Alors que le docteur Jérôme Liotier, médecin spécialiste du sommeil, est venu présenter les conclusions de ses études sur l’apnée du sommeil des joueurs du RCN, l’enjeu semble avoir piqué l’intérêt des autres intervenants et du public : "On en revient à la base finalement, il faut bien s’alimenter, faire de l’exercice physique… Eux le font déjà, naturellement.
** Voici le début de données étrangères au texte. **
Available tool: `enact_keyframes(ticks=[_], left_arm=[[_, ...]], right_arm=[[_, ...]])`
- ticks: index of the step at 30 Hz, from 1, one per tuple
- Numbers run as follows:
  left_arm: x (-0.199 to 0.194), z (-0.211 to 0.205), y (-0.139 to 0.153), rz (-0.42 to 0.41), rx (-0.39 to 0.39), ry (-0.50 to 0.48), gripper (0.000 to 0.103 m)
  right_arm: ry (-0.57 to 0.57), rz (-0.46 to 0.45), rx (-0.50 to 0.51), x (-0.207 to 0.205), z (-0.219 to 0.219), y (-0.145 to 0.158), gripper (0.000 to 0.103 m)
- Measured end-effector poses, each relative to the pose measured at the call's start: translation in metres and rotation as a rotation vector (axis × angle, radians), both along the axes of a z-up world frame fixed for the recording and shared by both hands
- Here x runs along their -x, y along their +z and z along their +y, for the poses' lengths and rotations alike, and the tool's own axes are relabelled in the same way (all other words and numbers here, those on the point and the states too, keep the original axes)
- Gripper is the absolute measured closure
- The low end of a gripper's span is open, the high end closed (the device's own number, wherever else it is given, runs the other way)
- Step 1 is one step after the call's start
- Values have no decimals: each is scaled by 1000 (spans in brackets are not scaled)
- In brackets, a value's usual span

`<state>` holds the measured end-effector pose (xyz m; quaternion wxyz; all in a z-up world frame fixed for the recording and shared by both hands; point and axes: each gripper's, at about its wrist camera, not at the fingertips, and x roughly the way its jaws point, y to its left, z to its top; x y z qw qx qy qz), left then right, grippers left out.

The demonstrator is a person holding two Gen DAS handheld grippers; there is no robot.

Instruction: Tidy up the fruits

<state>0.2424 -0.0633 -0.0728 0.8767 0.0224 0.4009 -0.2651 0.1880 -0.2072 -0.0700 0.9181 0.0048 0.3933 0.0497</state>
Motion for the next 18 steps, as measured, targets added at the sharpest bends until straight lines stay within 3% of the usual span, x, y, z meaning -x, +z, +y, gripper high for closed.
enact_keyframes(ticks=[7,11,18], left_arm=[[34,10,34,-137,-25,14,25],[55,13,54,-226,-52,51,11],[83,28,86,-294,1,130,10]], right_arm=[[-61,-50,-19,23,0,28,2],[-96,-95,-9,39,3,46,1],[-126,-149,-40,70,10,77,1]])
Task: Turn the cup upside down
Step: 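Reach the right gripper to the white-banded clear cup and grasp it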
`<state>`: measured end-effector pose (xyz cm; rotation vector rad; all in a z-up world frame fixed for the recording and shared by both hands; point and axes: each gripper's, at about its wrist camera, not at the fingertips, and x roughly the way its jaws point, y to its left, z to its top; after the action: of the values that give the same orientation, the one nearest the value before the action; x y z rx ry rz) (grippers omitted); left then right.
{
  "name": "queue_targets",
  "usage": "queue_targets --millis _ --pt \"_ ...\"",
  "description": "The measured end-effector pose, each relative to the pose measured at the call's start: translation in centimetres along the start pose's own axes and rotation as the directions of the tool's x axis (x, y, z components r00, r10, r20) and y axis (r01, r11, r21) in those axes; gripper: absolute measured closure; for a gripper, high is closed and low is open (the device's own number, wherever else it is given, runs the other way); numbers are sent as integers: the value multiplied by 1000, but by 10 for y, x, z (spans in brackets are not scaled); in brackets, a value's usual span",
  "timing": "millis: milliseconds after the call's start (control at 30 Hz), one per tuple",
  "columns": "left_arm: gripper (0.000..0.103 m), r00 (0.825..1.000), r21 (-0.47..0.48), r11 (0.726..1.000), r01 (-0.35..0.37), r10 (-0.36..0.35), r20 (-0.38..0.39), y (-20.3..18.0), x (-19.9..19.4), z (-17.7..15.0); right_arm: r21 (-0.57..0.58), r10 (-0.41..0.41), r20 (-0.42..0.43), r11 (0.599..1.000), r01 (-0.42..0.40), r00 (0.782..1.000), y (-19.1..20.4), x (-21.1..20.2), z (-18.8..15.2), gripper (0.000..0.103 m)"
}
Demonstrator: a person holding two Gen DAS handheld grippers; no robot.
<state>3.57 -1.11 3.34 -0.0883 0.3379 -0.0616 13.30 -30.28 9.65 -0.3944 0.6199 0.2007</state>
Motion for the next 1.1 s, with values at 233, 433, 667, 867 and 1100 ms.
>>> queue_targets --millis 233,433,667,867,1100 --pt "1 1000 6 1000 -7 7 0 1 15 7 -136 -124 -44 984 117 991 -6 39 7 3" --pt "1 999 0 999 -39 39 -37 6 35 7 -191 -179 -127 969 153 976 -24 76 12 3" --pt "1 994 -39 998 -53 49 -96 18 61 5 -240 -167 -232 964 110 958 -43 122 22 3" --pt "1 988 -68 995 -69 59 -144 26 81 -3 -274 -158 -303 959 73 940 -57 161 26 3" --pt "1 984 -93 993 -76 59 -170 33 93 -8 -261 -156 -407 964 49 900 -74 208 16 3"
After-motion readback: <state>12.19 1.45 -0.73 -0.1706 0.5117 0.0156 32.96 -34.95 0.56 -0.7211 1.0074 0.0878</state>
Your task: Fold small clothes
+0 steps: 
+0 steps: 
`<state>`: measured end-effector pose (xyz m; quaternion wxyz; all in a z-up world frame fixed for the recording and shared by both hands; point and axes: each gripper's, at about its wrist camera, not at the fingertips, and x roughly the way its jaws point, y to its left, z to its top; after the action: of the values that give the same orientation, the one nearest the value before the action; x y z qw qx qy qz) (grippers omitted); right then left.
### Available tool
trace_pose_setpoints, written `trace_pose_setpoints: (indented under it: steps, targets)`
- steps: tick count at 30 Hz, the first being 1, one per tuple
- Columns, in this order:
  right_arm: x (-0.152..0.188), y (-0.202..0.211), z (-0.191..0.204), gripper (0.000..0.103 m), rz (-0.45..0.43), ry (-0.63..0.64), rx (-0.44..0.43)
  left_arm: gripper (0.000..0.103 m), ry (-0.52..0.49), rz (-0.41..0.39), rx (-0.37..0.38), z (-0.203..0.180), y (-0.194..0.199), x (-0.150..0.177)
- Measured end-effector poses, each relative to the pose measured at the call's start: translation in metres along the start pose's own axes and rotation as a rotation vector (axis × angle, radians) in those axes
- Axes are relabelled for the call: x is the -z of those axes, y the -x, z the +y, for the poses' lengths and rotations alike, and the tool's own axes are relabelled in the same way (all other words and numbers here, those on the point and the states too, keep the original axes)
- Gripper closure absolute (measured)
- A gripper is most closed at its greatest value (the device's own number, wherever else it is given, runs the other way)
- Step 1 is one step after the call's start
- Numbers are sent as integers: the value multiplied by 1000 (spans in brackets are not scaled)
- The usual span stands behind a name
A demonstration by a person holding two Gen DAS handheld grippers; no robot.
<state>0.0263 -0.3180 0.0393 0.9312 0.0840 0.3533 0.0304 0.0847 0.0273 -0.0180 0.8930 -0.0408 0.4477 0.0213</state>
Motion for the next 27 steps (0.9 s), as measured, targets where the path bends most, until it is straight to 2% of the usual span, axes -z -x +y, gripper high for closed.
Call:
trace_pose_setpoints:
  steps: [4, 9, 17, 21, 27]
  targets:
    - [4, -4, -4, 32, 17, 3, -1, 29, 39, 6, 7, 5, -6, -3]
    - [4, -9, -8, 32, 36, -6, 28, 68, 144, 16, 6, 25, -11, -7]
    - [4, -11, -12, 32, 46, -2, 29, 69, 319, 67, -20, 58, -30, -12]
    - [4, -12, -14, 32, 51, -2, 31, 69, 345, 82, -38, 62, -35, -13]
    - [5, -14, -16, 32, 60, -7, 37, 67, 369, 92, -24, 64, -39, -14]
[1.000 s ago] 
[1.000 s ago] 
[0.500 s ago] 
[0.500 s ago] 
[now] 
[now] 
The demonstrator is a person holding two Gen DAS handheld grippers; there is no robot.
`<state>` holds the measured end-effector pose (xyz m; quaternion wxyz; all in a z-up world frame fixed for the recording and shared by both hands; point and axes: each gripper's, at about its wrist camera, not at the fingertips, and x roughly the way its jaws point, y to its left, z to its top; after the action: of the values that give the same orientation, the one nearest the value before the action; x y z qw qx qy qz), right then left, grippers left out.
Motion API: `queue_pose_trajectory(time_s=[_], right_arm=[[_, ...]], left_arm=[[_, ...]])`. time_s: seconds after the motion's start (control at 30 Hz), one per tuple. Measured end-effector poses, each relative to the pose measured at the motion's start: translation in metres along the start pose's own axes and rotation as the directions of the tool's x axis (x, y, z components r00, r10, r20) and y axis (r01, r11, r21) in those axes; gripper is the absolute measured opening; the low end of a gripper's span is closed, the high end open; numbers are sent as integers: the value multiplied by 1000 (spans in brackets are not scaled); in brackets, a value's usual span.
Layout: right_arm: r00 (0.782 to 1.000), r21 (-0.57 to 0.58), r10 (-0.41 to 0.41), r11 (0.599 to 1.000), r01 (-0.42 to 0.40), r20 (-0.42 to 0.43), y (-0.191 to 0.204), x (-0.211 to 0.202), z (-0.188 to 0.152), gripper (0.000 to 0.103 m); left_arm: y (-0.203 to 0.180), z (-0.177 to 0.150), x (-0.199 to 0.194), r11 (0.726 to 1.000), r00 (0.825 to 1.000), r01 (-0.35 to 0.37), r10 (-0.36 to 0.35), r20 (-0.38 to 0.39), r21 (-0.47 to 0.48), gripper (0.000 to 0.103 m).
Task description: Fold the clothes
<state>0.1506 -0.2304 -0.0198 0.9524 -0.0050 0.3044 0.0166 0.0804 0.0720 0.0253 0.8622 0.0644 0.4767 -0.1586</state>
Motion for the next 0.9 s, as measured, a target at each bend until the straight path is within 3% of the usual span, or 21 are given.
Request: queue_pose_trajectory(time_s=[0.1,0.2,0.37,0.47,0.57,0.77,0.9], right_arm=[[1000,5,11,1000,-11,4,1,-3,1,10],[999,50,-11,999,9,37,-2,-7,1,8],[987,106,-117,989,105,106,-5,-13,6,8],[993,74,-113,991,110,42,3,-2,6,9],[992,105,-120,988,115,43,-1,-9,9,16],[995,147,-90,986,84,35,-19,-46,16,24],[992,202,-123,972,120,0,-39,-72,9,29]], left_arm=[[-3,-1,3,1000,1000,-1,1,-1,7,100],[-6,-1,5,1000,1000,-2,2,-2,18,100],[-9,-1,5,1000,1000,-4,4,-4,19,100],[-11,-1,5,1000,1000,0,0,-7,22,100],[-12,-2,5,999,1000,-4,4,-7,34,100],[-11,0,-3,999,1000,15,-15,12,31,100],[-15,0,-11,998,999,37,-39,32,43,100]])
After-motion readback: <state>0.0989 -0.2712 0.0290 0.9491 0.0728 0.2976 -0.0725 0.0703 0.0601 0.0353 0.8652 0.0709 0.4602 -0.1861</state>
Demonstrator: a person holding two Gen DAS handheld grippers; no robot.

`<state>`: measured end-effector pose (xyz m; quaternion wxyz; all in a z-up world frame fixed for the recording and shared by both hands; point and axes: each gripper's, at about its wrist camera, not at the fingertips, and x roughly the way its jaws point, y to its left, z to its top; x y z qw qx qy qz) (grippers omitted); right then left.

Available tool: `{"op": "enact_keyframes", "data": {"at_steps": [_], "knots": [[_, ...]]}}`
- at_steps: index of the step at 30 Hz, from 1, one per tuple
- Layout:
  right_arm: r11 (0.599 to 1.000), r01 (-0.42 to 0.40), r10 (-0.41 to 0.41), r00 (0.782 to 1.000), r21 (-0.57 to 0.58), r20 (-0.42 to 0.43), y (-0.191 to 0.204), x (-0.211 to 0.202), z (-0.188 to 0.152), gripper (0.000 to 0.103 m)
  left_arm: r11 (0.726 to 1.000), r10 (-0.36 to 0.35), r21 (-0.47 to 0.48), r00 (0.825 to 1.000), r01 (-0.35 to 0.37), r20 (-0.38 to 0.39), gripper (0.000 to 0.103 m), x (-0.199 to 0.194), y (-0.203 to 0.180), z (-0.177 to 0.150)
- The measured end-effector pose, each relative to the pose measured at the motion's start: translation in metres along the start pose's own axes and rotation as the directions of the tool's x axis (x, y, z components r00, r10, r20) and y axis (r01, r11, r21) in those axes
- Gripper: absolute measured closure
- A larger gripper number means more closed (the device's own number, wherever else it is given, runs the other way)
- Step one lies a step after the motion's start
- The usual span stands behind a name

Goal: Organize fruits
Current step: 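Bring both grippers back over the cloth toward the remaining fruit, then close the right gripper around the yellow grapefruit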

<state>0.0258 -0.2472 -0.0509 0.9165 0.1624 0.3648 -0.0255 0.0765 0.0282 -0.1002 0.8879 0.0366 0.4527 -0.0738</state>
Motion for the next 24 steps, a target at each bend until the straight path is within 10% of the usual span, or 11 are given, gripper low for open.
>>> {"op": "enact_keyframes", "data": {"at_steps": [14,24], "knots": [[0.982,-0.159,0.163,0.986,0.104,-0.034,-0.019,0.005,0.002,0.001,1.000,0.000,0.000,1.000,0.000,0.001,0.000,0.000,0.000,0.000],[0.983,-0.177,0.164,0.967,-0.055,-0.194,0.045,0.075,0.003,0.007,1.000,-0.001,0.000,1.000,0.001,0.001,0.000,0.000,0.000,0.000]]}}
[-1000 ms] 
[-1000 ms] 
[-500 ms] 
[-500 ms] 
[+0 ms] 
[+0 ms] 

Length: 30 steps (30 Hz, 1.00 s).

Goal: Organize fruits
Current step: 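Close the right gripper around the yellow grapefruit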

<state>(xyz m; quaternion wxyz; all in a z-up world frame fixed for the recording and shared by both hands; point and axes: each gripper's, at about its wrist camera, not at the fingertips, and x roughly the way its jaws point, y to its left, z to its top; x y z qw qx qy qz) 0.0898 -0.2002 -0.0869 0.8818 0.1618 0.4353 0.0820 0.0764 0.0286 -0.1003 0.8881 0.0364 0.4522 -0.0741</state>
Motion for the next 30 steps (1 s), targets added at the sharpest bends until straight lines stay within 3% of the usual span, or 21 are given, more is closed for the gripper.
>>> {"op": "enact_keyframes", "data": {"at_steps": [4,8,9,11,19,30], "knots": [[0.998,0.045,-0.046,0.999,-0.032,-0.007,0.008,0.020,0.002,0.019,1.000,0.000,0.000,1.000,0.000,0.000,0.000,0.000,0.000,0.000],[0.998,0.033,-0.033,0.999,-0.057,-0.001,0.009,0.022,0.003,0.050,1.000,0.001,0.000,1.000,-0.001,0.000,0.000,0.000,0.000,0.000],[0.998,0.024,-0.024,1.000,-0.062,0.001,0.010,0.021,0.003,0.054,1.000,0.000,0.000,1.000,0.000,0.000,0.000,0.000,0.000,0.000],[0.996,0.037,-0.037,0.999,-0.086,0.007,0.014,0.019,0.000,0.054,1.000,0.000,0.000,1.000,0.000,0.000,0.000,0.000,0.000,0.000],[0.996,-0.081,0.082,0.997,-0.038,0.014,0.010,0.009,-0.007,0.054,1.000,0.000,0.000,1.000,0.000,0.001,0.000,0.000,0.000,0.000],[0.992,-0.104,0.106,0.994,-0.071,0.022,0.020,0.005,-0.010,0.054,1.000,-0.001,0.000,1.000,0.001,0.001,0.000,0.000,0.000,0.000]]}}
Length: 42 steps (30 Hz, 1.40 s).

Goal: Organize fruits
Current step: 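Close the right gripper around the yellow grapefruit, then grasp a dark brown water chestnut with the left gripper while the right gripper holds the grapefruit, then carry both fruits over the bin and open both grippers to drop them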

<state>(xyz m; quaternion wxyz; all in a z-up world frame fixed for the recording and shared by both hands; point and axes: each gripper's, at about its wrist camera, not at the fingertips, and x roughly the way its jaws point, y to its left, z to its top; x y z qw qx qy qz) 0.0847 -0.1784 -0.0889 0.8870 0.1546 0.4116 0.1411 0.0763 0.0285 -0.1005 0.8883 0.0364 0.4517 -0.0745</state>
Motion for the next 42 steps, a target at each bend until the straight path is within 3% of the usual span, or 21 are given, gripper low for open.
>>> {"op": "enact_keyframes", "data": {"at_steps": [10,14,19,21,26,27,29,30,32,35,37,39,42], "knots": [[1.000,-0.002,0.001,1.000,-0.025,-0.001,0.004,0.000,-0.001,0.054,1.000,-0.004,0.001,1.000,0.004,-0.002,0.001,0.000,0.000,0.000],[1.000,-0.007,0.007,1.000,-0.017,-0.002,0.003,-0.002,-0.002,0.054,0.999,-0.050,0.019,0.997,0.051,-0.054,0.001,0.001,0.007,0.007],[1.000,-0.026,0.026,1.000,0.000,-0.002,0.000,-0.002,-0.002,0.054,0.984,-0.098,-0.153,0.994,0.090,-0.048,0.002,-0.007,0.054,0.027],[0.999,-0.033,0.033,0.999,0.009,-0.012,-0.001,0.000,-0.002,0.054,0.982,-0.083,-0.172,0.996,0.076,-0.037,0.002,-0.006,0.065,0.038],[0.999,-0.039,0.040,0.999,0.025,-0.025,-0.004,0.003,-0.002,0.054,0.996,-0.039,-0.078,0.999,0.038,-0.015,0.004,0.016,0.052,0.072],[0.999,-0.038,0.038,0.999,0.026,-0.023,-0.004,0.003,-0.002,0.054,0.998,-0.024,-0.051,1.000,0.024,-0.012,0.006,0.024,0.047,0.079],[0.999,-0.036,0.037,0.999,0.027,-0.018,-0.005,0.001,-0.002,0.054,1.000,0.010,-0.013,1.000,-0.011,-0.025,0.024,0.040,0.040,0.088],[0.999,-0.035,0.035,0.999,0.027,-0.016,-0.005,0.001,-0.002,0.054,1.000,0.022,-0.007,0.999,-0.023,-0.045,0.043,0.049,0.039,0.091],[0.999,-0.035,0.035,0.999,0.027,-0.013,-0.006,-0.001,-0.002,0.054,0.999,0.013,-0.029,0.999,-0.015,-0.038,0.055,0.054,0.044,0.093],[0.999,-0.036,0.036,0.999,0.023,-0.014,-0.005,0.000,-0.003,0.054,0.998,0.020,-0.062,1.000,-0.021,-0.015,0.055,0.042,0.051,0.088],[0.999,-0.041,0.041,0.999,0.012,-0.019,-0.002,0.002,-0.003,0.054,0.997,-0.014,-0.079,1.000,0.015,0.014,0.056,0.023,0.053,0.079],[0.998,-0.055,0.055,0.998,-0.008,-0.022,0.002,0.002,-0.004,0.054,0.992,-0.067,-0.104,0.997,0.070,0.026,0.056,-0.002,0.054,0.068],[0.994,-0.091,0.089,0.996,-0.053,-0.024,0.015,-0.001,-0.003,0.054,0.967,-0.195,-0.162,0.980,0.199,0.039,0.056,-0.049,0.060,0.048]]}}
Et puis, on oublie un facteur que les sportifs constatent : Il y a un lien étroit entre les performances sportives et le sommeil. Un collègue a par exemple étudié l’AS Monaco. Les joueurs faisaient une sieste en pensant qu’ils allaient être plus performants tout de suite après. En fait on sait qu’il y a une inertie de sommeil qui dure une heure. Ce qui fait que les premières mi-temps ils se prenaient deux ou trois buts ! On a juste décalé la sieste d’une à deux heures et ça a permis d’améliorer les choses sur la mi-temps."
Le sommeil grand absent des politiques de santé interentreprises
Outre l’aspect cocasse de cette anecdote, elle semble résonner tout particulièrement dans l’assistance. Matthieu Perrot, directeur de la Caisse d’allocations familiales (CAF) du Gard, pointera justement quelques minutes plus tard les bienfaits d’une politique RSE de santé sur les chiffres de l’absentéisme, à base d’installations sportives, d’ateliers de sophrologie et… de douches sur le lieu de travail, le tout pour des coûts qu’il estime dérisoires. Il ne semble plus y manquer que le sommeil, comme l’a pointé le Dr Liotier.
Sébastien Mellado, directeur de la communication de la Banque Populaire du Sud abondera en ce sens lors de la table ronde suivante : "Tous ces petits programmes on les a tous faits, à part les douches et le sommeil. Mais on y réfléchit. […] On s’est aperçus que le RSE c’était un sujet transversal, qui sera intégré à tous les niveaux de notre prochaine feuille de route pour les années à venir".
À la fin des échanges, le Dr Liotier a accueilli avec enthousiasme quelques questions de personnes intéressées par les possibles applications d’une prévention santé et sommeil en milieu professionnel. "C’est vrai que la sieste n’est plus présente dans notre culture !", commente-t-on. À quand les hamacs dans les salles de repos ?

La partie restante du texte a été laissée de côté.